Perhaps my comment has less application for that reason. Early analog systems
either computed functions or were used in control systems. They have looping
mechanisms for sure. They can emulate branches as that's just a series of
functions with some decision code choosing which to execute. Given these can
be configurable, I could still see programs in computers that used analog
model with features you describe.

" It's my understanding that Claude Shannon's master's thesis on Boolean logic
in hardware came out of his work with Vannevar Bush's differential analyzer at
MIT"

Smart observation. Claude Shannon invented the first model for general-
purpose, analog computers modeling the differential analyzer.

[https://en.wikipedia.org/wiki/General_purpose_analog_compute...](https://en.wikipedia.org/wiki/General_purpose_analog_computer)

To get you up to speed, this is a nice, short write-up on the history of
analog computers and some of their advantages.
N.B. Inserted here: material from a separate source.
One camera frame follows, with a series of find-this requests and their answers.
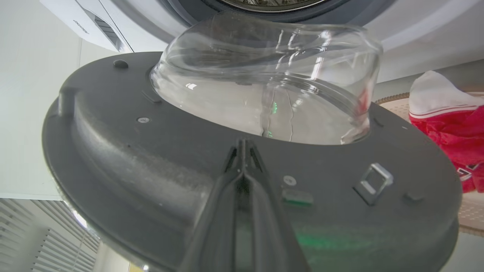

You'll also see the
difficulties in here vs throwing some Verilog together on Boolean.

[http://www.ieeeghn.org/wiki/images/1/1a/Bissell-2004.pdf](http://www.ieeeghn.org/wiki/images/1/1a/Bissell-2004.pdf)

They have a lot of untapped potential. It's why I'm looking into them. So, I
try to correct any misinformation about them as I discover the truth through
my digging. They certainly have drawbacks and issues but also remarkable
traits that make them a competitive advantage to this day. Today, they call
them "mixed-signal ASIC's" which use analog in places it's best and digital
for rest. Still mostly done by hand, though, despite advances in synthesis.